Jungkook bu sözlerimle daha çok gülmeye başlamıştı. Artık kulağıma üflemsine deil sesli bir şekilde gülerek başımı ağrıttığı için kızacaktım.
Sonra Rose geldi ve ne olduğunu sordu ben de sinirli ve bıkkın bir şekilde cevap verdim
" Senin bu öküz sevgilin önce gelip kulağıma üfledi. Sonra da anıra anıra gülerek başımı şişirdi." dedim Rose ellerini beline koymuş beni dinliyordu.

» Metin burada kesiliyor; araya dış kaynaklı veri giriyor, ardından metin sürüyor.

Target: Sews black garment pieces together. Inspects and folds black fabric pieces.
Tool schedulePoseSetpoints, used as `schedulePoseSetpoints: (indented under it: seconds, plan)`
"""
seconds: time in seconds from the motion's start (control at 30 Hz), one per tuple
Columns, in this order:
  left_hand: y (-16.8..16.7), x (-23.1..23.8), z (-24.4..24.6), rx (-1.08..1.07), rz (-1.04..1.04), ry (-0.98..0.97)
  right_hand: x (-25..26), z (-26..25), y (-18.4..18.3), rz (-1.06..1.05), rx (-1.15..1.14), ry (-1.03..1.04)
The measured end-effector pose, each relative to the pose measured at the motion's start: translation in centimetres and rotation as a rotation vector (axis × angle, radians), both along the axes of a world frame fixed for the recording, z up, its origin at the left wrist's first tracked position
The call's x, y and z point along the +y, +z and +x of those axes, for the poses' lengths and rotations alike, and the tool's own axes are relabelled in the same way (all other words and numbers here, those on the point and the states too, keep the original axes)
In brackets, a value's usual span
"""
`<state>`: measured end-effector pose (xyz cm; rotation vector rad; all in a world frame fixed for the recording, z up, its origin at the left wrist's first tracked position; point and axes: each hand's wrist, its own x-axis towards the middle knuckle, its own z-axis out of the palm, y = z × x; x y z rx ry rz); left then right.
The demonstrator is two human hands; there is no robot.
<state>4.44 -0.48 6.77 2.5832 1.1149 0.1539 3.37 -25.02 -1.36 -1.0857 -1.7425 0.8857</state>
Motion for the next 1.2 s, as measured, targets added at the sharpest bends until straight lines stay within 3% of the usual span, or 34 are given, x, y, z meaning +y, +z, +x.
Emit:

Sözlerime devam ettim
"Onu dövmemek için kendimi zor tutuyorum ya bak hala gülüyor yaaa" Jungkook'un üzerine doğru yürümeye başladım geçirecektim ağzının ortasına. Rose beni tuttu ve
"Tamam ben hallederim" dedi. Gülmekten yerlere yatan Jungkook'u aldı ve yukarı çıktı. Gitmeleri iyi oldu yoksa Suga'ya olan sinirimi ondan çıkaracaktım.

Rose'un ağzından

Jungkook'u ensesinden tutup kaldırdım ve yukarı çıkardım. Bu hareketi bir kere bana da yapmıştı ve gerçekten çok sinir bozucuydu. Yukarı çıkarken Jungkook gülerek yalvarmaya başladı
" Gülüm çok özür dilerim yapmıcam tamam söz bi daha olmıcak" Dedi. Ya bi de arsız arsız gülmesi yok mu? Ama bu halleri çok tatlıydı. Ensesini bıraktım ve
"O zaman bir at gibi sırtına gezdireceksin yoksa beter ederim" dedim ve kötü kız bakışı attım. Hemen yere eğilip
" Ben sizin beyaz atlı prensinizin beyaz atıyım. Evi biraz turlamak ister misiniz prensesim?" dedi ve kocaman sırıttı.
Bu sözleri benim de gülmeme sebep olmuştu. Ben de sırtına oturdum
"Gidelim beyaz atlı prensimin beyaz atı" ikimiz de çocuk gibiydik resmen. Jungkook beni evin içinde gezdirirken at gibi kişniyor, ara da bir de şaha kalkıyordu. Salonun ortasında beni düşürdü ve yere yatıp kahkaha atarak gülmeye başladık Lisa bu çocuksu hallerimizden sıkılmıştı Suga da çıkardığımız seslerden. Tencere yuvarlanmış kapağını bulmuş. Ama biz halimizden gayet memnunduk. Akşam olduğunda Jisoo unnie yemeği hazırlamıştı. Yedikten sonra Jin ile bulaşıkları toplayıp yanımıza geldiler.bir kaç saat sonra Jimin
"Çok geç oldu biz artık kalkalım" dedi saate baktığımda 01:37 di ohaa ne çabuk geçiyor zaman! Hep beraber erkeklere kapıya kadar eşlik ettik. Gittiklerinde kapıyı kapatıp kilitledik. Ne olur ne olmaz. O Salih denilen çocuk hiç de iyi biri deil eve girer falan bi de onunla uğraşmayalım. Kızlara iyi geceler deyip odama çıktım. Bu gün çok yorucu geçmişti. Kısa bir sürede uykuya daldım.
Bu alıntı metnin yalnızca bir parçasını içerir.